Pero no pasa eso sólo en las ciudades. En mi tierra, tan lejos del bramido que atruena las cercanías del puerto de Valencia en los días de fanfarria, hay una tradición atávica de abandono incalculable. Ahora con el PP y antes con los gobiernos socialistas hemos pagado caro ser lo que somos: una comarca con pocos votos. Ésa es la clave. No hay manera de que la Serranía sea en el plano siempre incompleto del progreso algo más que una cagadita de mosca, el punto insignificante que ni pincha ni corta a la hora de repartir lo que a cada uno le toca para no tener que ir a la escuela con la chaqueta rota. Por no haber, ya casi no hay en mi tierra escuelas ni quien las abra cada día para enseñar a los críos cómo va el mundo fuera de la pantalla del televisor.

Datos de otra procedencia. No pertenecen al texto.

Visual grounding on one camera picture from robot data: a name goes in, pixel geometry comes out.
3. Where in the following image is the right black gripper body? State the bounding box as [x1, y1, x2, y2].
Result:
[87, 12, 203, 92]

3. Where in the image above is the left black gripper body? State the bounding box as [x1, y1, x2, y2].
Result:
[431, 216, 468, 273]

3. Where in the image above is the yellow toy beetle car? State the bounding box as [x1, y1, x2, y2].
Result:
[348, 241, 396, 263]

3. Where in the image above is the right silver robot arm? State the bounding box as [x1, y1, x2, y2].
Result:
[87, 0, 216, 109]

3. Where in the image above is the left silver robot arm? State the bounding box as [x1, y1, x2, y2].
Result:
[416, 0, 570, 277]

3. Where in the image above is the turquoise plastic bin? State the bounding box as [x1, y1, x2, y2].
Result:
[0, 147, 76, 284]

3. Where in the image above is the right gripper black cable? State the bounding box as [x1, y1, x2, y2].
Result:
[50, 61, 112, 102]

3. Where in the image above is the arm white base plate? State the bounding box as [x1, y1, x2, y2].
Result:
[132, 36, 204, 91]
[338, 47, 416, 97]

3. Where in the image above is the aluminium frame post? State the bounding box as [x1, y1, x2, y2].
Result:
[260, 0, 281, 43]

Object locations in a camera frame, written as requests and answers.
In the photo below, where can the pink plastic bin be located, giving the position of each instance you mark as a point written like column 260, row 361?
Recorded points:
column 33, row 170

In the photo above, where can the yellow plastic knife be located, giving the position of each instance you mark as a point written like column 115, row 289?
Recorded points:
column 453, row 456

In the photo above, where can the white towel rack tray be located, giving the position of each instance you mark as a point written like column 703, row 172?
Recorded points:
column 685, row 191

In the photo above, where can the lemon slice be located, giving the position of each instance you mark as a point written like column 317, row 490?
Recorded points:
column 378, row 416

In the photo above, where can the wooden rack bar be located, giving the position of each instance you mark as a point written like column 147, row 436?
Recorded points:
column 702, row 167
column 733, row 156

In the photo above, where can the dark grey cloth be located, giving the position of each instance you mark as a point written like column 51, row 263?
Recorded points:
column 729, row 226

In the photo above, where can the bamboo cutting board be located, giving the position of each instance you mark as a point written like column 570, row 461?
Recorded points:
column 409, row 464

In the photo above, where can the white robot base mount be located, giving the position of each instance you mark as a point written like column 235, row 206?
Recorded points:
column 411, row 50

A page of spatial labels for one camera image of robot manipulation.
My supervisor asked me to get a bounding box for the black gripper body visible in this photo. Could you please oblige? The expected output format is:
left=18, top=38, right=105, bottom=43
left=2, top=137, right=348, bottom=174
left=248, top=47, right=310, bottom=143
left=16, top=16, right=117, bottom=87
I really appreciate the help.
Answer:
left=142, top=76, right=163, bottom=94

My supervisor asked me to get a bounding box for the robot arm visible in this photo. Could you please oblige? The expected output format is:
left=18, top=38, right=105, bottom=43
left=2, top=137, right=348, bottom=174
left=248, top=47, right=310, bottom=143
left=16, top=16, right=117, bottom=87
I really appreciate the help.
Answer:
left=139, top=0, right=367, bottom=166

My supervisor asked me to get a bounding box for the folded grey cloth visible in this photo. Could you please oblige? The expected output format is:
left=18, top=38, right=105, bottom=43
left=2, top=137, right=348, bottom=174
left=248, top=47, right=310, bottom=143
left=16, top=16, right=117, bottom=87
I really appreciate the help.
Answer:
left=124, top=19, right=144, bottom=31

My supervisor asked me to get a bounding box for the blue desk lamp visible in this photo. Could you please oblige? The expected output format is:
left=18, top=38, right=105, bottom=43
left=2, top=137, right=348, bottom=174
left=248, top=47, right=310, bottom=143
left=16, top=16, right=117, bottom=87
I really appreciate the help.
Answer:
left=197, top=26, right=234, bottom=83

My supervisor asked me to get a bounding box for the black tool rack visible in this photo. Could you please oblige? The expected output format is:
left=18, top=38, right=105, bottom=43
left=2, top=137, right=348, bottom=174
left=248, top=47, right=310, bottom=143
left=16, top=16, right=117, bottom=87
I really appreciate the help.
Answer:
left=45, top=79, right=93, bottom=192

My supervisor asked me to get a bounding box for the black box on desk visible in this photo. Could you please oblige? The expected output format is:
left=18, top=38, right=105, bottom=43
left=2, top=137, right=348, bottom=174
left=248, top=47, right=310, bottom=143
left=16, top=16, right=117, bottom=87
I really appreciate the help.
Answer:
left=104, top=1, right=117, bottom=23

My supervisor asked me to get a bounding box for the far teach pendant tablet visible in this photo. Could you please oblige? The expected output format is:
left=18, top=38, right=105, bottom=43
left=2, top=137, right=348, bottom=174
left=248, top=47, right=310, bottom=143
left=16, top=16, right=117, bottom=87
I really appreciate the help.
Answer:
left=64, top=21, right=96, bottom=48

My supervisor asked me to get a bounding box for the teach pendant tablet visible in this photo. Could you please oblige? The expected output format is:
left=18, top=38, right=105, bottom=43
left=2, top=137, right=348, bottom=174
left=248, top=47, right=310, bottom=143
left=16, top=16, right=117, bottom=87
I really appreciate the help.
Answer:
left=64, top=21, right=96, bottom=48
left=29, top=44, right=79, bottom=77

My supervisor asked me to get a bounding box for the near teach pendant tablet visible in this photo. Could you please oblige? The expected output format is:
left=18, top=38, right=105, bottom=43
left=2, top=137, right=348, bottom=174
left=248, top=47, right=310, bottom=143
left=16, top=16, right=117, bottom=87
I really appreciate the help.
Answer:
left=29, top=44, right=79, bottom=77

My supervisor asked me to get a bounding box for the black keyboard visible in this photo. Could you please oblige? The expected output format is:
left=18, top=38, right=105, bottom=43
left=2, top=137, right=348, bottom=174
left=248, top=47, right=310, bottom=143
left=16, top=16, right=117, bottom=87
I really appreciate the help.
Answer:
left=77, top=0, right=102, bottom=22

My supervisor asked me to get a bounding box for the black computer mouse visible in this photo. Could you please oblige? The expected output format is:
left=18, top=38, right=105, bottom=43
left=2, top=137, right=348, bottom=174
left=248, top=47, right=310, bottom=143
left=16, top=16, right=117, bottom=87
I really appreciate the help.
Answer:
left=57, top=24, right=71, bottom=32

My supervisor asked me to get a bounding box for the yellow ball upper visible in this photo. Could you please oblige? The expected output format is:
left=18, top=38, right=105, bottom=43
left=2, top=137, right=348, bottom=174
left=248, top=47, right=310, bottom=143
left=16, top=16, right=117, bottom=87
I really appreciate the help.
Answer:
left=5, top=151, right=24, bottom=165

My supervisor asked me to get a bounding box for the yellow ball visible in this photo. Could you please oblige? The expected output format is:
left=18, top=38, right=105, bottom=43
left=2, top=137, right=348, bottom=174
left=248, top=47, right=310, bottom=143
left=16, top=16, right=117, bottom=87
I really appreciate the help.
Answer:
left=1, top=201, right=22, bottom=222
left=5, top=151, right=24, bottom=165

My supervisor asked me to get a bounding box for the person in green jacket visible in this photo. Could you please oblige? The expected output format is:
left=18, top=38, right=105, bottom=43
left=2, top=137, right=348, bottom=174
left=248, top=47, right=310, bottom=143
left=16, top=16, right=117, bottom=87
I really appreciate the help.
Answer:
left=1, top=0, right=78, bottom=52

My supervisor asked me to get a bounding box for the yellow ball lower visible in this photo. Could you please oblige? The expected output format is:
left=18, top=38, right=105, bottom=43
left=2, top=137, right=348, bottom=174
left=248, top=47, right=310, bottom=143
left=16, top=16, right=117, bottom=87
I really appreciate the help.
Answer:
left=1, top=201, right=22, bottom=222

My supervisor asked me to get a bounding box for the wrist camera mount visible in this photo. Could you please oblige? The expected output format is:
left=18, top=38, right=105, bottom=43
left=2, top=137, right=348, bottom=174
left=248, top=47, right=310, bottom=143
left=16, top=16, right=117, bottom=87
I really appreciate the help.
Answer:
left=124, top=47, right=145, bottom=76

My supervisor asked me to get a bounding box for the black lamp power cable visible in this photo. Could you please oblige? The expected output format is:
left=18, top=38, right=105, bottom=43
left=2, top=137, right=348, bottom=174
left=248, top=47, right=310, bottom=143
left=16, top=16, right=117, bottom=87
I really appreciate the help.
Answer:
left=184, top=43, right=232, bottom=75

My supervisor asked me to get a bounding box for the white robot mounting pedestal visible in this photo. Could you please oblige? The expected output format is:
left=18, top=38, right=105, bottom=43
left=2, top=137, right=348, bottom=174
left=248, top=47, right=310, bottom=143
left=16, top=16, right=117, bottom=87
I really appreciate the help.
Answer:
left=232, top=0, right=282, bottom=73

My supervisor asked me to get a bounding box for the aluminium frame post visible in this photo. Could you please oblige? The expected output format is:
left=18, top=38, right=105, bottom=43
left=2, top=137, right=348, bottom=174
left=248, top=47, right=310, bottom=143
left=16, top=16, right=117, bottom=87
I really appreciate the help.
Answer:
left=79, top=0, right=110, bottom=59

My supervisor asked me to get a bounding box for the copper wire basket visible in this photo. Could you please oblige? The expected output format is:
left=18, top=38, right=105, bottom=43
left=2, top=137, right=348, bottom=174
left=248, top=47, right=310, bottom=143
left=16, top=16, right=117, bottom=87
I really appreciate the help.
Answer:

Cuando aquella mierda de posguerra, la gente iba de un pueblo a otro andando o en carro. Luego llegaron los primeros y escasos camiones y unos autobuses que tardaban en llegar a Valencia más que los barcos que llevaban a Concha Piquer a cantar en las Américas. Entre aquellos autobuses estaba La Chelvana. Recorría los pueblos de la Serranía desde Valencia hasta Ademuz y su imagen de hojalata blanca se convirtió en una referencia entrañable como lo fueron para el viejo Oeste las diligencias que siempre se salvaban de los ataques indios porque iban custodiadas por John Wayne. Pero un día el servicio de autobuses cayó en picado. Primero fue la privatización del transporte público y enseguida la reducción de sus horarios hasta límites de subdesarrollo. Y así seguimos. A ese cambio también se sumó La Chelvana. Somos muchos pueblos y muy distantes unos de otros. La gente de Alpuente, Aras de los Olmos, Andilla, Higueruelas, La Yesa y Titaguas tiene todo el derecho del mundo a que se tiendan puentes entre esos pueblos y los otros de la Serranía y el Rincón de Ademuz hasta Valencia. Y ese derecho es el que ahora, según contaba Levante-EMV hace unos días, se borra de su ya mermado servicio de transporte. Casi nadie podrá viajar usando ese servicio, ya que ha disminuido su horario hasta extremos que casi lo convierten en inexistente. Al perro flaco se lo comen las pulgas.

Desde la Generalitat no sé qué hacen: parece que poco. Los de la empresa esgrimen escasa rentabilidad. Y en medio está la mirada de una gente, una mirada que es una mezcla de rabia y de impotencia. Algo habrá que hacer, si no arreglan la cosa los del gobierno y la empresa, para que no sean siempre los mismos quienes tengan que fregar los platos sucios de eso que con engolada grandilocuencia llaman progreso o algo parecido. Ser pobre es en mi tierra no tener escuelas adonde ir ni siquiera con una chaqueta recién comprada. Y también quedarte esperando La Chelvana días enteros antes de sentir su traqueteo tan antiguo y entrañable rodar por los montes de la Serranía. Algo habrá que hacer para impedir esa desgracia permanente que nos aqueja, ¿no? Algo habrá que hacer. Algo.